A fixed choice of T, a and b defines a family(or set) of distributions that is parameterized by $\eta$. As we vary $\eta$ we get different distributions within this family.

#### Bernoulli Distribution
The Bernoulli distribution with mean $φ$, written Bernoulli($\phi$) , specifies a
distribution over $y \in \{0,1\}$ such that
$$
p(y;\phi) = \phi^y(1-\phi)^{1-y}
= exp(log(\phi^y(1-\phi)^{1-y}))
= exp \left(y\ log\left( \cfrac {\phi}{1-\phi} \right) + log(1-\phi)\right)       
$$
Consider,
$$
\eta = log\left( \cfrac {\phi}{1-\phi} \right)
$$
which can be rewritten as,
$$
\phi = \cfrac {1}{1-e^{-\eta}}
$$
As we vary $\phi$, we obtain Bernoulli distributions with different means.

$$
p(y;\phi) = exp \left(y\ log\left( \cfrac {\phi}{1-\phi} \right) + log(1-\phi)\right)       
$$
Compare with 
$$
p(y;\eta) = b(y)\exp(\eta^{T}T(y) - a(\eta))
$$
we obtain
$$ 
b(y)=1 \\ 
\eta = log\left( \cfrac {\phi}{1-\phi} \right) \\
T(y)=y \\
a(\eta)=-log(1-\phi)
$$
This shows that Bernoulli Distribution can be written in the form of $p(y;\eta) = b(y)\exp(\eta^{T}T(y) - a(\eta))$, using appropriate choice of T,a and b.

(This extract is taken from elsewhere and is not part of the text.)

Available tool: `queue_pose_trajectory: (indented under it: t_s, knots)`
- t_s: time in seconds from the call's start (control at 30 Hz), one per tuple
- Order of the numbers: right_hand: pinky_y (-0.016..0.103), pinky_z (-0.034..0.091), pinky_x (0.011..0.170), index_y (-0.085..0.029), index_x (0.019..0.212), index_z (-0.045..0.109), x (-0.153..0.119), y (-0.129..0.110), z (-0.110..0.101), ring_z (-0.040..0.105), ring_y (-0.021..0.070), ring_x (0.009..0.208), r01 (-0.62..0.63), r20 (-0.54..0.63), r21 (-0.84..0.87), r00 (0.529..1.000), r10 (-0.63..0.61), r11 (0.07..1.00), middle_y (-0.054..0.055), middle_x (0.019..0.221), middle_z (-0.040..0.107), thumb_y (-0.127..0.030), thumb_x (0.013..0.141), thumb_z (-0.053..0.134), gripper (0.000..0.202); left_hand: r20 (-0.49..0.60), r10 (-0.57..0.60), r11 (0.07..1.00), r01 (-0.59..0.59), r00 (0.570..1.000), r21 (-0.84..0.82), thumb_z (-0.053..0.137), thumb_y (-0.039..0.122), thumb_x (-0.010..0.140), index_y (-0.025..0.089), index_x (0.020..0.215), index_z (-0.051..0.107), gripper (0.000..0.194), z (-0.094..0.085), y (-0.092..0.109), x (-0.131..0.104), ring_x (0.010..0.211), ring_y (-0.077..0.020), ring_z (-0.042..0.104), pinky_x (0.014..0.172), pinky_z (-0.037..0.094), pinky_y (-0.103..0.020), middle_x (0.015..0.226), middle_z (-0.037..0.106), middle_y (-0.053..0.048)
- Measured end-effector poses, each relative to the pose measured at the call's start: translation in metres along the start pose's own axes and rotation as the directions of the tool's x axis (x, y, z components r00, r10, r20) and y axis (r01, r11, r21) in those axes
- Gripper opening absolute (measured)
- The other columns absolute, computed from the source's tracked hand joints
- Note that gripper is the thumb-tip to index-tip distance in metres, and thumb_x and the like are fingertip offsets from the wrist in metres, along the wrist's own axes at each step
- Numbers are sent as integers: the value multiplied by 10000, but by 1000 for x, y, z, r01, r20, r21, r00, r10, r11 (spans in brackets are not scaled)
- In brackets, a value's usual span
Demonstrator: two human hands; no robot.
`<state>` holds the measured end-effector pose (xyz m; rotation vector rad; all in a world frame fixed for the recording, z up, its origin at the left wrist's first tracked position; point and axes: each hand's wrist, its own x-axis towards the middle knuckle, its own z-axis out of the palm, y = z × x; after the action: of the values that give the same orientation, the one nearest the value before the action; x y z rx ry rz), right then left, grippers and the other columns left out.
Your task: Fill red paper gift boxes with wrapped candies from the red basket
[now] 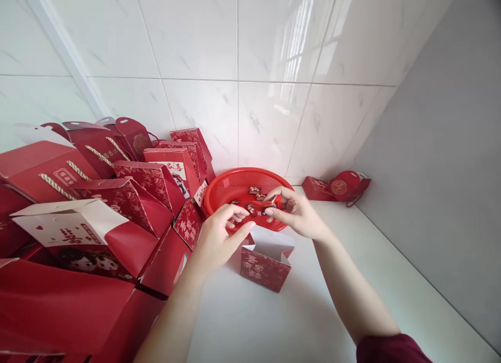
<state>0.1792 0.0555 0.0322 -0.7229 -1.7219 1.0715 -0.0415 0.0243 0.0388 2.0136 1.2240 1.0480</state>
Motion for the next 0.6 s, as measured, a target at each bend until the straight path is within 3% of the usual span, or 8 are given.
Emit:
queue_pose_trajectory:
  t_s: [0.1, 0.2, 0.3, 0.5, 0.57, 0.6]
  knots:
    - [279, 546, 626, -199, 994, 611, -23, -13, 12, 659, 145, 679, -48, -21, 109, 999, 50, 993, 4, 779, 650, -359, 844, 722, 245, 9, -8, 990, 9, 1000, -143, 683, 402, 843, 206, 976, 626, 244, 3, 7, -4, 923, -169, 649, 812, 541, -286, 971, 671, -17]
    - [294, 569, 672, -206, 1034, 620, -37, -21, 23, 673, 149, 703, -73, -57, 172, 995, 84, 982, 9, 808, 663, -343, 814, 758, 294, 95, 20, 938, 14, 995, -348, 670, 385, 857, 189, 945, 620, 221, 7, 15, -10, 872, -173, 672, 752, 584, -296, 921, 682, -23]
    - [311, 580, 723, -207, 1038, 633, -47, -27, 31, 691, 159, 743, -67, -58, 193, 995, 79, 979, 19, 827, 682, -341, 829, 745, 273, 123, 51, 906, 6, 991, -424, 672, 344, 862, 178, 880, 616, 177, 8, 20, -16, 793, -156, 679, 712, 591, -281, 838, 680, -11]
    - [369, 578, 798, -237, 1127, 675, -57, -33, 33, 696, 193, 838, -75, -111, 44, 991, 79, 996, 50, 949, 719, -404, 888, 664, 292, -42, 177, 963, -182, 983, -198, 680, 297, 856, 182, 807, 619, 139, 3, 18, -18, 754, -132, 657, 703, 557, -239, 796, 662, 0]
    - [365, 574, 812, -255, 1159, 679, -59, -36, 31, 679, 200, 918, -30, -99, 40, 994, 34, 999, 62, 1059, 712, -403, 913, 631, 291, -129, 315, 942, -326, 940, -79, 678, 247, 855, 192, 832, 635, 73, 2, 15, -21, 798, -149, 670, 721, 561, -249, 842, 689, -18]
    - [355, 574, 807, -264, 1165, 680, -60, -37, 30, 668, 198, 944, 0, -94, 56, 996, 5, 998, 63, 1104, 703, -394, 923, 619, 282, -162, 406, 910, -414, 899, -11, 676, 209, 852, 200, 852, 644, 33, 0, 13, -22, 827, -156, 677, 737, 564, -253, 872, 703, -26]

#### Gaussian Distribution
To simplify things, lets set $\sigma = 1 $
$$
p(y;\mu) = \cfrac{1}{\sqrt{2 \pi}} \exp \left(- \cfrac{(y-\mu)^2}{2} \right) 
$$
Rearranging the terms we obtain,
$$
p(y;\mu) = \cfrac{1}{\sqrt{2 \pi}} \exp \left(\cfrac{-y^2}{2} \right).\exp \left(y\mu-\cfrac{\mu^2}{2} \right)  
$$
Compare this with 
$$
p(y;\eta) = b(y)\exp(\eta^{T}T(y) - a(\eta))
$$
we obtain
$$ 
b(y)=\cfrac{1}{\sqrt{2 \pi}} \exp \left(\cfrac{-y^2}{2} \right) \\
$$
$$
\eta = \mu \\
$$
$$
T(y)=y \\
$$
$$
a(\eta)=\cfrac {\eta^2}{2}
$$
This shows that Gaussian Distribution can be written in the form of $p(y;\eta) = b(y)\exp(\eta^{T}T(y) - a(\eta))$, using appropriate choice of T,a and b.

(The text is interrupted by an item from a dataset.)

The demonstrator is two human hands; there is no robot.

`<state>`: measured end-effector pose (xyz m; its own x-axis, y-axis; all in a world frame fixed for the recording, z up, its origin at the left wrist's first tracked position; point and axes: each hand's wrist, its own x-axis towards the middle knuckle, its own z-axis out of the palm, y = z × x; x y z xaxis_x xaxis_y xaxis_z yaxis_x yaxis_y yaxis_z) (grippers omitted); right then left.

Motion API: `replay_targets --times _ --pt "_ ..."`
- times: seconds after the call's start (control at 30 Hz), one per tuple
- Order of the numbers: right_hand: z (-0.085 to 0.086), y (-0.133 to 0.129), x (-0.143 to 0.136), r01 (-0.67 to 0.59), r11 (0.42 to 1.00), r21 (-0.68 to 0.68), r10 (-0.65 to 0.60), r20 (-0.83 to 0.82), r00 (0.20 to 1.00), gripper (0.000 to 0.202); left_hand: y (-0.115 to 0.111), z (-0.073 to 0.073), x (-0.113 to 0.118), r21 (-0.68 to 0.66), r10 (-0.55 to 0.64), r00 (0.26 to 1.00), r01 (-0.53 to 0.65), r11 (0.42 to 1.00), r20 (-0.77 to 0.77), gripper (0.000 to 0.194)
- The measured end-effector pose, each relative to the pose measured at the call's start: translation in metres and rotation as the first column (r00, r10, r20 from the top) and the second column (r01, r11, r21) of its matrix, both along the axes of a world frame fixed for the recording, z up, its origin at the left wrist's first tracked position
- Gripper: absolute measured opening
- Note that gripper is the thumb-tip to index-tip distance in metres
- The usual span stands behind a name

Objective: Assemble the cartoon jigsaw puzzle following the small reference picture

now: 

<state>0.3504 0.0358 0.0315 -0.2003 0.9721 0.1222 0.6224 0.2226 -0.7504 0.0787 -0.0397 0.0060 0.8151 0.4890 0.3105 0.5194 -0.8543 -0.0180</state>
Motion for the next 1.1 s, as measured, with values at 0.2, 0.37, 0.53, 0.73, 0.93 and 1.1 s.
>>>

There are many other distributions that are members of the exponential family:
e.g. Multinomial distribution, Poisson distribution, Gamma Distribuion, Beta Distribution and Dirichlet Distribution

### Constructing GLMs
Consider a classification or regression problem where we would like to predict the value of some random variable y as a function of x.

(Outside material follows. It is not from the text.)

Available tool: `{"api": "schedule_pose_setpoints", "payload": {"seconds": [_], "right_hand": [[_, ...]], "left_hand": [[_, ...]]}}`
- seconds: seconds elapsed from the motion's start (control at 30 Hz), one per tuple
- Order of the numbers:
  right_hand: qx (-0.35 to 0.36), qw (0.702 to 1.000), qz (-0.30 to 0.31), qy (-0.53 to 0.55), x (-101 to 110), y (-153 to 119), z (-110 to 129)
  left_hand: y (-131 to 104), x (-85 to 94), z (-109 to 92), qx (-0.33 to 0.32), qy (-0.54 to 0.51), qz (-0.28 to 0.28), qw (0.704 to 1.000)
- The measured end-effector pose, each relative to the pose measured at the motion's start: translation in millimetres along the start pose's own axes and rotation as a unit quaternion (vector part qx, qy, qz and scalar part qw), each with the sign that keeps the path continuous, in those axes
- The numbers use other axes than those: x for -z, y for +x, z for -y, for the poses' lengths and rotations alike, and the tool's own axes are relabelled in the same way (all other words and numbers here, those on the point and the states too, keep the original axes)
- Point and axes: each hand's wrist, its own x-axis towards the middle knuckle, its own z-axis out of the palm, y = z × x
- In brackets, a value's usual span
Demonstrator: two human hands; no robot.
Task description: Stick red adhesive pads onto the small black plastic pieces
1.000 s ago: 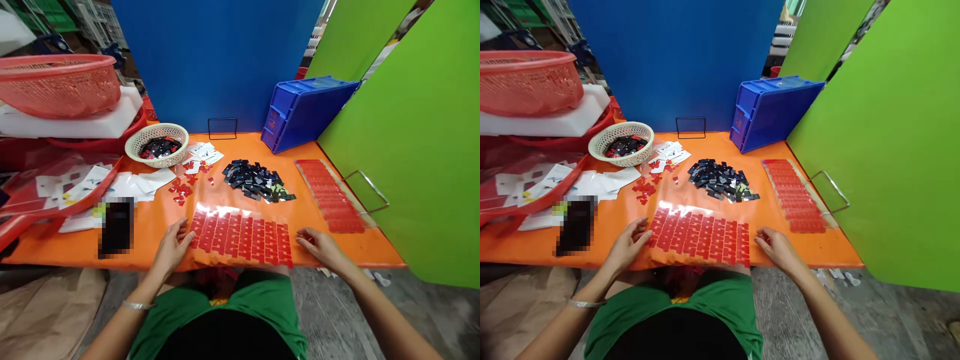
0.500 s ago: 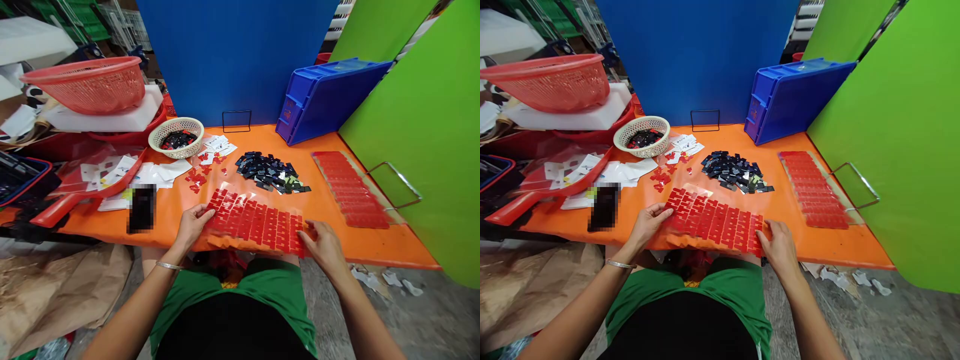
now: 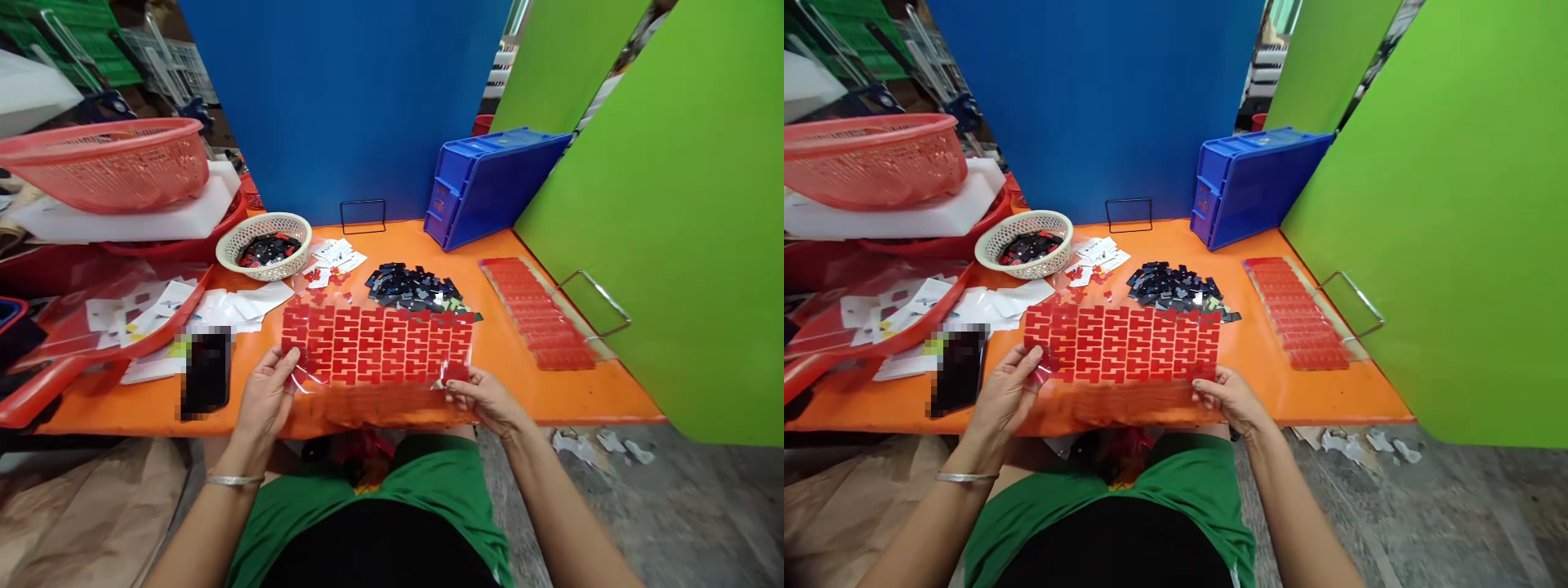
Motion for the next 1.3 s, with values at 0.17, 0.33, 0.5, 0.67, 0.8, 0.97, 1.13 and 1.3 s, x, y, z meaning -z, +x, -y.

To derive a GLM for this problem, we will make the following three assumptions about the conditional distribution of given and about our model:

1. The distribution of $y$ given $\mathbf x$ parameterized by $\mathbf w$ follows some exponential family distribution, with parameter $\eta$.
$$
y|\mathbf x;\mathbf w ~ ExponentialFamily(\eta)
$$

2. Our goal is to predict the expected value of $T(y)$ given $\mathbf x$ . Since
in most examples, $T(y)=y$ , our prediction need to satisfy
the following equality:
$$
h(x)=E[y|\mathbf x]
$$

3. The natural parameter and the inputs are related linearly:
$$
\eta=\mathbf w^T\mathbf x
$$

The resulting models are often very effective for modelling different
types of distributions over y.